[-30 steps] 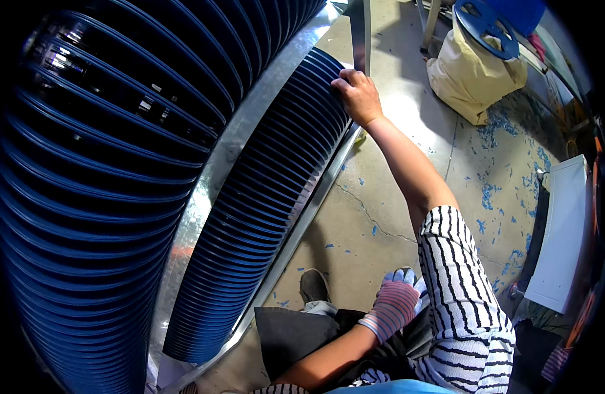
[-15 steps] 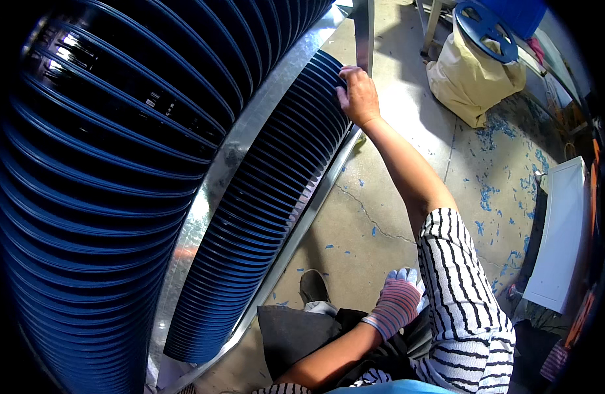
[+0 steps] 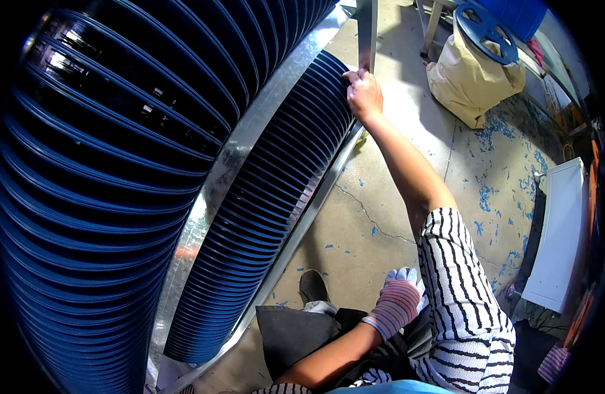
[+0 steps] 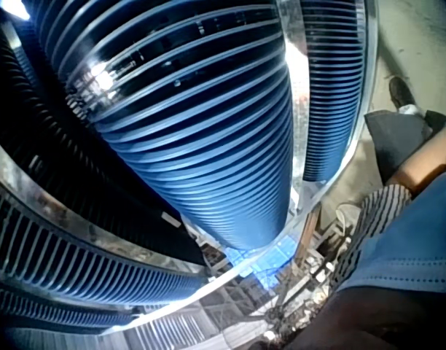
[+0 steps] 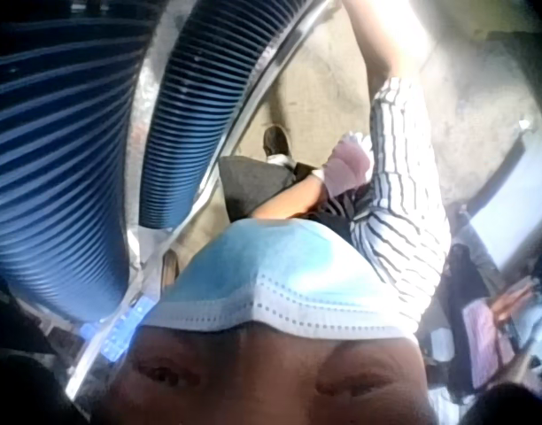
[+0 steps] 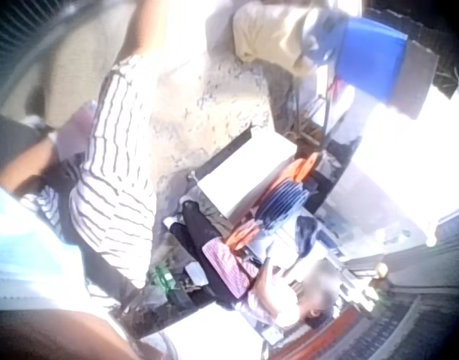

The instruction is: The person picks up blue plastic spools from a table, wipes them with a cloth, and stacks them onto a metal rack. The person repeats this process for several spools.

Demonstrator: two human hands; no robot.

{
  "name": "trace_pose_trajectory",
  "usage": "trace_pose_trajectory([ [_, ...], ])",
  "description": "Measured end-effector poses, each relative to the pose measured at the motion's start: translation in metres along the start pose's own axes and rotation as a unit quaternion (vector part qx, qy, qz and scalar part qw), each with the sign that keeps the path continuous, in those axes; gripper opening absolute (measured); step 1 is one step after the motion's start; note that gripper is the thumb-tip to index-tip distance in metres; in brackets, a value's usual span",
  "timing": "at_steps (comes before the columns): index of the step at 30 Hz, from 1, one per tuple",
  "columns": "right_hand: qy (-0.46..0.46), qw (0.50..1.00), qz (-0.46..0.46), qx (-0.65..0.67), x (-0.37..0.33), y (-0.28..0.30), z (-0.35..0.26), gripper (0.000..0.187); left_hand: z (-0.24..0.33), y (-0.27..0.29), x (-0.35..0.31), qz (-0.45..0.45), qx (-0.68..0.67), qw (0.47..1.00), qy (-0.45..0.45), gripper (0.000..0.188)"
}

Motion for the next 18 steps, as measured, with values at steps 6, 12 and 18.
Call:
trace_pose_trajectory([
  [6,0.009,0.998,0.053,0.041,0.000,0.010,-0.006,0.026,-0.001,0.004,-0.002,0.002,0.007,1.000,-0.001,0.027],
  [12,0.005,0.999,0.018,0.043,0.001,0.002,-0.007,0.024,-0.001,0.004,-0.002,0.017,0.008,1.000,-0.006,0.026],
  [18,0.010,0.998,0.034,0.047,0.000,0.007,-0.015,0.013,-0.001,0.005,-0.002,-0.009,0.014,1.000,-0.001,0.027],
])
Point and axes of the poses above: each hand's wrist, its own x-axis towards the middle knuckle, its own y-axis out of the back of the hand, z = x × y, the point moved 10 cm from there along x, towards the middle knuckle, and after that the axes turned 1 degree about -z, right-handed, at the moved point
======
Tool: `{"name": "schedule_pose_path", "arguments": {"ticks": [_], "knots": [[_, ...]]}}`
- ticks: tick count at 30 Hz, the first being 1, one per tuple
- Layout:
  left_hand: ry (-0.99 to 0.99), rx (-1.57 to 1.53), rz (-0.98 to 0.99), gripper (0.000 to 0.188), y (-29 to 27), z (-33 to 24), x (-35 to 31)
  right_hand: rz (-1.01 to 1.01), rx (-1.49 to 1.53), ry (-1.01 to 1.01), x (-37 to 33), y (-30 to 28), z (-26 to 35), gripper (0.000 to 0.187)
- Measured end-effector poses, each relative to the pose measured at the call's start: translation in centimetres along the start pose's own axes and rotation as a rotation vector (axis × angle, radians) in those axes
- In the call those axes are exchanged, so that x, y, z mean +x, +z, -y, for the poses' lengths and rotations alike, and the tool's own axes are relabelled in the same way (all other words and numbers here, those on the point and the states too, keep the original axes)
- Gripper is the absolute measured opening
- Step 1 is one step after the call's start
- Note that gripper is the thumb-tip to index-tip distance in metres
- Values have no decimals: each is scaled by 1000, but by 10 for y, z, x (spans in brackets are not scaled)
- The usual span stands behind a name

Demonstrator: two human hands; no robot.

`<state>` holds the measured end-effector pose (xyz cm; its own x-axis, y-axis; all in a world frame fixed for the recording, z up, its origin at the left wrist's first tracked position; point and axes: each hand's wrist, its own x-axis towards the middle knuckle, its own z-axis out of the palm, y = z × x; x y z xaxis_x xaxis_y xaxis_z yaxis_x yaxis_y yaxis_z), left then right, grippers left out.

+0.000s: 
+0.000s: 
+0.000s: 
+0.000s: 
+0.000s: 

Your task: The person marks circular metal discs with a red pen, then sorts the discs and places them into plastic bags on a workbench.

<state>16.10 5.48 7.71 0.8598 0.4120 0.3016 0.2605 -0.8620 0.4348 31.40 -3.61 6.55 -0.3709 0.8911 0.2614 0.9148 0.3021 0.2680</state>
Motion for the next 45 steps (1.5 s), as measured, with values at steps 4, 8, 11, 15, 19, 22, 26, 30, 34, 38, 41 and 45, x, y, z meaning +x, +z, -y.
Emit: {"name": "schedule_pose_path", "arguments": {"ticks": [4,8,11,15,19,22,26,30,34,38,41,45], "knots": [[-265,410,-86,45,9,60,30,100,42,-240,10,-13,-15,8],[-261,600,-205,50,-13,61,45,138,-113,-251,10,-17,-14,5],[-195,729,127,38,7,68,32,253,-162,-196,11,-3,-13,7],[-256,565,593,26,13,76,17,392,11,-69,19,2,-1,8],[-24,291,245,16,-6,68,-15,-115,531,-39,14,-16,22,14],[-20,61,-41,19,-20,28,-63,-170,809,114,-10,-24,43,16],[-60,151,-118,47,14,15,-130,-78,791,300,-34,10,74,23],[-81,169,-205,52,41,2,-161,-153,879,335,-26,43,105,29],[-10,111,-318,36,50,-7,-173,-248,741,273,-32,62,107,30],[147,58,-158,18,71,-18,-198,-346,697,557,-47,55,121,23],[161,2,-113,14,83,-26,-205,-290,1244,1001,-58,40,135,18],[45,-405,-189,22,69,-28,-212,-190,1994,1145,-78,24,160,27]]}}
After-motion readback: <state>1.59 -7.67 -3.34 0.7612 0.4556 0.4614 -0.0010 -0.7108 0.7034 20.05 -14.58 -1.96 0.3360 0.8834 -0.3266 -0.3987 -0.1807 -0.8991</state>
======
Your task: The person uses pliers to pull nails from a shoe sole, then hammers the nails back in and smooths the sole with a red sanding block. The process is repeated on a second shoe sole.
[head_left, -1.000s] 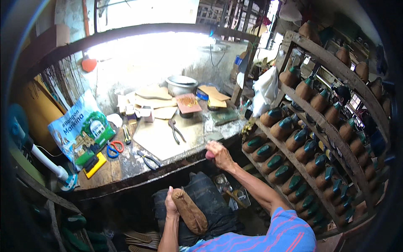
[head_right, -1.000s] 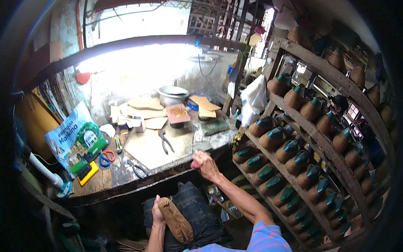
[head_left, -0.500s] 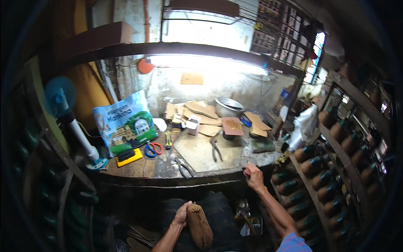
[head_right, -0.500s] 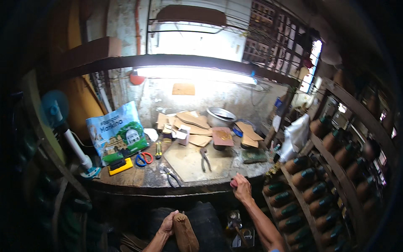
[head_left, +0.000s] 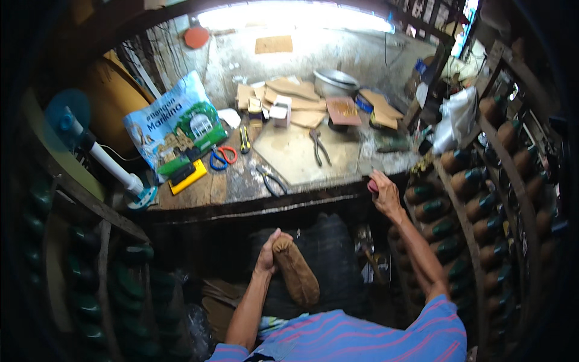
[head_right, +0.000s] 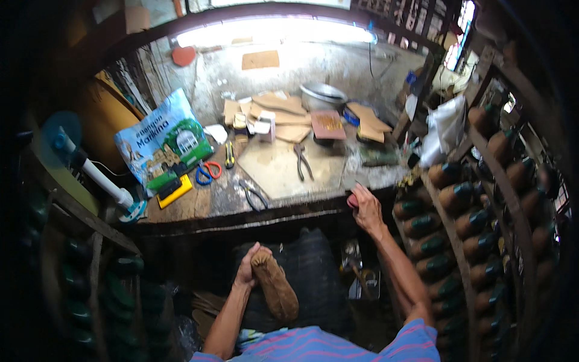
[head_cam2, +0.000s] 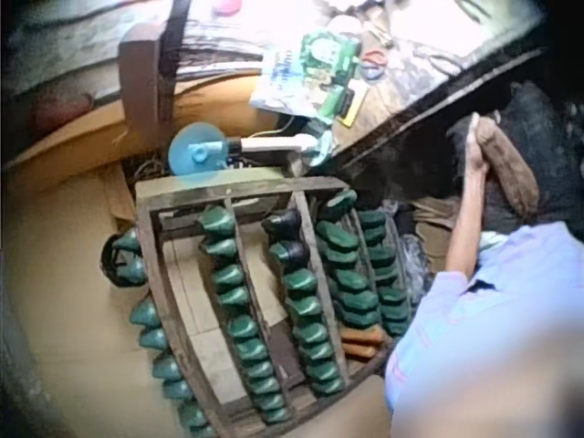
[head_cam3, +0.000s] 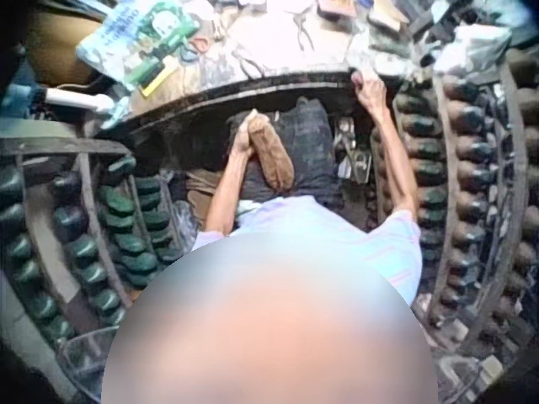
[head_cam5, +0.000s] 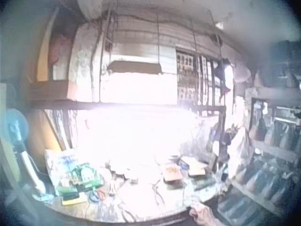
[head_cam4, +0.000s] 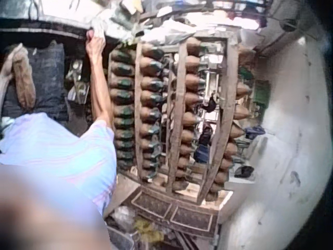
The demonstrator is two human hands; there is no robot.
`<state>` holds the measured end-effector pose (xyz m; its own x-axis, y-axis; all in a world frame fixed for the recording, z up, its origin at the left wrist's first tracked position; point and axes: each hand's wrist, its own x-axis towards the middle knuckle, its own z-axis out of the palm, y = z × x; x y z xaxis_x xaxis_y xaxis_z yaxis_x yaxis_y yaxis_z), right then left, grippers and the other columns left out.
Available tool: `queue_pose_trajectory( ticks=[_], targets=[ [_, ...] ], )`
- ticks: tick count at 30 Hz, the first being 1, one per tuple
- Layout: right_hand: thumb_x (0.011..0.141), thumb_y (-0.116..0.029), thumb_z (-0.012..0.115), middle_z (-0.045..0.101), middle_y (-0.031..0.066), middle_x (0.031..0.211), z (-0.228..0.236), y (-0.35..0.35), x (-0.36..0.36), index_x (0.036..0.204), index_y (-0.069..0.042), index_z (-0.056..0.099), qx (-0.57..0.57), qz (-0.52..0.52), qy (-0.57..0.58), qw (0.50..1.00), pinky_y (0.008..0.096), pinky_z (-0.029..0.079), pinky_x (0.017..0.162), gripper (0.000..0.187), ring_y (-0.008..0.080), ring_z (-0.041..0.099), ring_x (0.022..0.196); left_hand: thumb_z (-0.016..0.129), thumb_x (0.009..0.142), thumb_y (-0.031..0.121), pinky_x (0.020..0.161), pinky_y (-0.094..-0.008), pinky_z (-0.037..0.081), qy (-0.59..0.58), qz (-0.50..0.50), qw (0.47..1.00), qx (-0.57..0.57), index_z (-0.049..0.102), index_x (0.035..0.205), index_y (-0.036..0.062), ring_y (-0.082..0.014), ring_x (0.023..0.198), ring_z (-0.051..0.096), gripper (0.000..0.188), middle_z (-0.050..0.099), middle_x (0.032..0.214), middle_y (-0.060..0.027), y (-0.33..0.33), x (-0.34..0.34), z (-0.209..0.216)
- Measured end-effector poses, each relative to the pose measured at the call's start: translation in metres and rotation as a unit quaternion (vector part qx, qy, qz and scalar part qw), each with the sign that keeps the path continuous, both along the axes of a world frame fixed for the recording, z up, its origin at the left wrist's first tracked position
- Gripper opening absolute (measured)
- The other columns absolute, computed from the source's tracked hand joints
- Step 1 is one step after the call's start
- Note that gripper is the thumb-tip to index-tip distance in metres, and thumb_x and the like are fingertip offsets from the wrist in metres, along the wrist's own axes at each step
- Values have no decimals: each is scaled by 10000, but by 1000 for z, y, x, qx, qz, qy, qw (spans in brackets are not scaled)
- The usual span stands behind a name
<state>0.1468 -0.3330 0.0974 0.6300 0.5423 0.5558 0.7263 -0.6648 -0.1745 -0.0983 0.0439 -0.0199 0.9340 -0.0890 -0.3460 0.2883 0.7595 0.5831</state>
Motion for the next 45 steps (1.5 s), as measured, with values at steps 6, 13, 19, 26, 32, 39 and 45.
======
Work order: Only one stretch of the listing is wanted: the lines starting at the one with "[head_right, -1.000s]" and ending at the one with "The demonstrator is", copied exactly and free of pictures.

Task answer:
[head_right, -1.000s] 
[head_left, -0.500s] 
[head_right, -0.500s] 
[head_left, +0.000s] 
[head_right, +0.000s] 
[head_cam2, +0.000s] 
[head_cam3, +0.000s] 
[head_cam5, +0.000s] 
[head_cam4, +0.000s] 
The demonstrator is two human hands; there is no robot.

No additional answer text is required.